Caso A: desacuerdo puntual pero sólo de contenido. Si dos personas están en desacuerdo en algún contenido puntual de la comunicación, por ejemplo en el año en que estalló la revolución francesa, pueden acudir a una referencia acreditada, como una enciclopedia, y resolver el conflicto de contenido. Comprobarán que fue en 1789. Sin embargo, sin ser conscientes de ello, al mismo tiempo se habrá generado un conflicto relacional, derivado del hecho de que uno tenía razón y el otro no. Tal vez lo resuelvan con elegancia y simetría, quitándole importancia o alegrándose de haberlo aclarado. O puede que tengan asumida una posición de complementariedad con respecto al otro, como ocurre entre maestro y alumno, y tampoco habrá problemas. Sin embargo, puede ocurrir que quien estaba equivocado se duela en su amor propio y se quede esperando la siguiente ocasión para restituir el equilibrio, lo cual generará tensiones en la relación y, probablemente, se avecine una escalada de desafíos que no conducirá a nada bueno y contribuya a perpetuar el desacuerdo relacional.
Caso B: desacuerdo continuo de contenido. No obstante, a pesar de existir un desacuerdo de contenido que no se pudiera resolver buscando en Internet, la parte relacional podría aún así ser maravillosa. Me viene a la cabeza una situación muy habitual donde uno de los cónyuges es creyente y el otro no. En estas situaciones, puede suceder que ambos sean conscientes de que están en desacuerdo y, sin embargo, puedan hablar del tema con total tranquilidad, respetando la postura del otro. Incluso el creyente puede hacer que los hijos sean bautizados o comulgados sin mucha resistencia por parte del otro.
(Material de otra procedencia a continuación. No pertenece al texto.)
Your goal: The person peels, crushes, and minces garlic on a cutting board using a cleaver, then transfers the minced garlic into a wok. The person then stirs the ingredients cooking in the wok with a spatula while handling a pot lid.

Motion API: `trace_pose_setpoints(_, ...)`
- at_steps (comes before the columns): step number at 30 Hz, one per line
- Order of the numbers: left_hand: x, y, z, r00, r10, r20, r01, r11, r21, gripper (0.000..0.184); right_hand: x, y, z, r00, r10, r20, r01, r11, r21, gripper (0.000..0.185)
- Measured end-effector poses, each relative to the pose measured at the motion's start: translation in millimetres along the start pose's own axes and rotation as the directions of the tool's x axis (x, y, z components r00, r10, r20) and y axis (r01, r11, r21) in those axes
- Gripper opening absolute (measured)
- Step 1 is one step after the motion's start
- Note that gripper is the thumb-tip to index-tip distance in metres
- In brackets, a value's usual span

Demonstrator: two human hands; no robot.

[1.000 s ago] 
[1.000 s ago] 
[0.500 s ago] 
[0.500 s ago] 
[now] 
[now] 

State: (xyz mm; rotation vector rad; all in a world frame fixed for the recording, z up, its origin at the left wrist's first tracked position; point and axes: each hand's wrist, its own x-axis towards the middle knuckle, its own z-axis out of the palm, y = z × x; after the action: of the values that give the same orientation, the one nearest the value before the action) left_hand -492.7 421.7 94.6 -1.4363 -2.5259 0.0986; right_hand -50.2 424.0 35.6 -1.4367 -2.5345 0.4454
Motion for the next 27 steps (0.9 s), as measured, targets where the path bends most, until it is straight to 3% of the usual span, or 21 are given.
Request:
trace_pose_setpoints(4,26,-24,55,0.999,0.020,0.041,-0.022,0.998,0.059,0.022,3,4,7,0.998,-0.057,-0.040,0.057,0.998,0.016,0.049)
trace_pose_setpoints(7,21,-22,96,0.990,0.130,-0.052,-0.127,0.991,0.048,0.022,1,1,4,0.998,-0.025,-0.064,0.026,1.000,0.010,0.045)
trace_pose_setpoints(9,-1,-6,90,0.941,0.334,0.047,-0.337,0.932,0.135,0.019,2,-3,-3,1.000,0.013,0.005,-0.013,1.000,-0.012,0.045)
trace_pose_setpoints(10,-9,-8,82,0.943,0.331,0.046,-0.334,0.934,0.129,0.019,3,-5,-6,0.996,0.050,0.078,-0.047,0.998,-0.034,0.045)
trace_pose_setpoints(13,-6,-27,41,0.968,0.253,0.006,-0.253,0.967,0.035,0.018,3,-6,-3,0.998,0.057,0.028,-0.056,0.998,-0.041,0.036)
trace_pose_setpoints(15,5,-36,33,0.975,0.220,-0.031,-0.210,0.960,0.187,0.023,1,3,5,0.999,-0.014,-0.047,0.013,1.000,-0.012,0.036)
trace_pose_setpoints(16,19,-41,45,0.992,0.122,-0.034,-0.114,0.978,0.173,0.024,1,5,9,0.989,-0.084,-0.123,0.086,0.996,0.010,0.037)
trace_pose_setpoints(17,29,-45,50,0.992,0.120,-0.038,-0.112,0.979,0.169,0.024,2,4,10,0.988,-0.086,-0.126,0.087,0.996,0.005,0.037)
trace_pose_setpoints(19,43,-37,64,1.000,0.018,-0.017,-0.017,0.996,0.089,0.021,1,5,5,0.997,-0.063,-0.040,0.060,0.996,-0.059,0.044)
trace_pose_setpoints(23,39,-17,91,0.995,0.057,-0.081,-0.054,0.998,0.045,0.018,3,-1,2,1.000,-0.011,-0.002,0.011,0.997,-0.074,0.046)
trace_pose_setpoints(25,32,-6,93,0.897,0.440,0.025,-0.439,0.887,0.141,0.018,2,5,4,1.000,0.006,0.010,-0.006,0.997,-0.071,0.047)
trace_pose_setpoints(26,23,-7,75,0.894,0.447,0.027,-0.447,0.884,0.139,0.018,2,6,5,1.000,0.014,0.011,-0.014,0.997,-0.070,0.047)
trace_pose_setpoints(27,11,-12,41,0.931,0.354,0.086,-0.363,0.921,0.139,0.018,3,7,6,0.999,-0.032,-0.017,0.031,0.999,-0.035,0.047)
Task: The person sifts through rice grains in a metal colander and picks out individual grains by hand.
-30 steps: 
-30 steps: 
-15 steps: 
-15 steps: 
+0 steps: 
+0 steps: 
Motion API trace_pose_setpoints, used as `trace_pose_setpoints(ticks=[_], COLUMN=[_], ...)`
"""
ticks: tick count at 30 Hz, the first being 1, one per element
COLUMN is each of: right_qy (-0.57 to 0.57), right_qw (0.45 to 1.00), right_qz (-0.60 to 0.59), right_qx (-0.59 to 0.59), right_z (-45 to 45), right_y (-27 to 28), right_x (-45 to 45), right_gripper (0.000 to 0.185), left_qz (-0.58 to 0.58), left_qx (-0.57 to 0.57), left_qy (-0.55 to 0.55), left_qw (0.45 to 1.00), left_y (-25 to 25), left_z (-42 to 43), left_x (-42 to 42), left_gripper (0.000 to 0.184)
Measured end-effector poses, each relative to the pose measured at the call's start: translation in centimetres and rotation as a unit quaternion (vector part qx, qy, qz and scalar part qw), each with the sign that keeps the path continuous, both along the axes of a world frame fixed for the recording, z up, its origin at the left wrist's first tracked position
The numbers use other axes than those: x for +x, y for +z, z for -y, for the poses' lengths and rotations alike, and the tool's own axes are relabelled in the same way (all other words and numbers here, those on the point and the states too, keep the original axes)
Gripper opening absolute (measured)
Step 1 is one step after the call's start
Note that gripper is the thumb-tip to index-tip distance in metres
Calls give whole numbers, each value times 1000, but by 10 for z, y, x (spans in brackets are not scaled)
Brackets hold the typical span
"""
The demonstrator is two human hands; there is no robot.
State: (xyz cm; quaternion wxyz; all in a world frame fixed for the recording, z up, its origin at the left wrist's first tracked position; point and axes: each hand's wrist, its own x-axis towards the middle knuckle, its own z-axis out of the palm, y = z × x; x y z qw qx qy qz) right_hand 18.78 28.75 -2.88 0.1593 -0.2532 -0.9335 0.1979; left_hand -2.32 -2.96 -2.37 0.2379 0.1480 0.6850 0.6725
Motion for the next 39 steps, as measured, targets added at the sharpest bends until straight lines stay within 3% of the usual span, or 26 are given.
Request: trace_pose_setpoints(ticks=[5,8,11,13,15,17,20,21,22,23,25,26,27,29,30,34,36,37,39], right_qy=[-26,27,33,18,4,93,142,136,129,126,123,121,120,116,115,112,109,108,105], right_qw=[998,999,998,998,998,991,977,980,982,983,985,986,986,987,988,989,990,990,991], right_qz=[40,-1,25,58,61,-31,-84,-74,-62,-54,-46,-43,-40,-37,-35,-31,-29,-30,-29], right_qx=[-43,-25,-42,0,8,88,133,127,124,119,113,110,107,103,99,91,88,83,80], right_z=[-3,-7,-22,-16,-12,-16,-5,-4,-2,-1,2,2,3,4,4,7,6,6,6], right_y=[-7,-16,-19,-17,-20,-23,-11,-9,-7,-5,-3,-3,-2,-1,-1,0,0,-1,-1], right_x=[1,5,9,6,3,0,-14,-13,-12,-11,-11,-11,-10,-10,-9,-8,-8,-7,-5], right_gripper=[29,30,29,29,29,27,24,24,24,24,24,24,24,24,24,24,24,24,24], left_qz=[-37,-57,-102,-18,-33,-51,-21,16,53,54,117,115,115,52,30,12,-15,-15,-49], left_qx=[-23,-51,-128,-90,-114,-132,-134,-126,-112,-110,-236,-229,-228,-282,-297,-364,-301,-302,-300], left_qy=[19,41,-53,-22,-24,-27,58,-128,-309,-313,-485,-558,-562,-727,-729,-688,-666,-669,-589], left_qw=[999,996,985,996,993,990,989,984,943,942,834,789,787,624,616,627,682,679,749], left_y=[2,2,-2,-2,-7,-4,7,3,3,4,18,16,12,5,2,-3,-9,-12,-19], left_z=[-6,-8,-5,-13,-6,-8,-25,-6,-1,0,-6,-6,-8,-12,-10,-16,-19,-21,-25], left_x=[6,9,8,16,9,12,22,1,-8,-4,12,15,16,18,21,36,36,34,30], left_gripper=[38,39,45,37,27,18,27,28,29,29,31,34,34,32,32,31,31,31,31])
En este caso, de una forma madura, podríamos decir que la pareja ha “acordado estar en desacuerdo”, es decir, no hacer del desacuerdo un problema relacional. Y no hará falta pactarlo de forma explícita; se puede hacer de forma tácita, sin verbalizarlo. En estos casos, la relación será bastante estable y no correrá peligro por este desacuerdo.
Caso C: desacuerdo sólo de relación. No obstante, cuando la comunicación falla a nivel relacional, la situación será mucho más inestable. Por ejemplo, muchos matrimonios están aliados frente a un problema común, como pueda ser un hijo problemático. Ambos saben definir muy bien cuál es su problema principal y, en base a ese acuerdo de contenido, se mantienen unidos tratando de resolverlo. Sin embargo, entre ellos puede que las relaciones sean destructivas, digamos culpándose el uno al otro, pero preferirán pasar por alto sus propios problemas, inmersos en un objetivo más importante. En estos casos, su relación pende de un hilo, porque cuando el problema desaparezca, todo se desmoronará. Incluso puede suceder que esta expectativa sea un obstáculo para solucionar el problema. Por ejemplo, muchos hijos problemáticos saben inconscientemente que su conducta es lo único que mantiene unidos a sus padres.
Caso D: desacuerdo de relación y de contenido. En terapia, consideramos una comunicación abiertamente patológica cuando hay continuos conflictos tanto en el aspecto relativo a contenidos, o sea en los qués, como en la dimensión relacional, es decir en los cómos. En la obra “¿Quién teme a Virginia Woolf?” podemos ver un ejemplo extremo. En estos casos, las personas, familias, parejas, o cualquier sistema de varios miembros, se hallan atrapados en circularidades comunicativas de las cuales les será muy difícil escapar por ellos mismos. Habrán generado unas reglas del juego que sólo alguien externo a dichos juegos sería capaz de cambiar; es decir, alguien que pueda proponer cambios desde fuera que afecten a todo el sistema, y no sólo a una de sus partes, desbloqueando así la situación; alguien que no participe de los laberintos sin salida que sostienen las comunicaciones circulares. No hace falta que esa persona sea un psicoterapeuta, pero suele ser lo más efectivo.
Bibliografía: La teoría de la comunicación humana (1985), del grupo de psicología de Palo Alto, editorial Herder.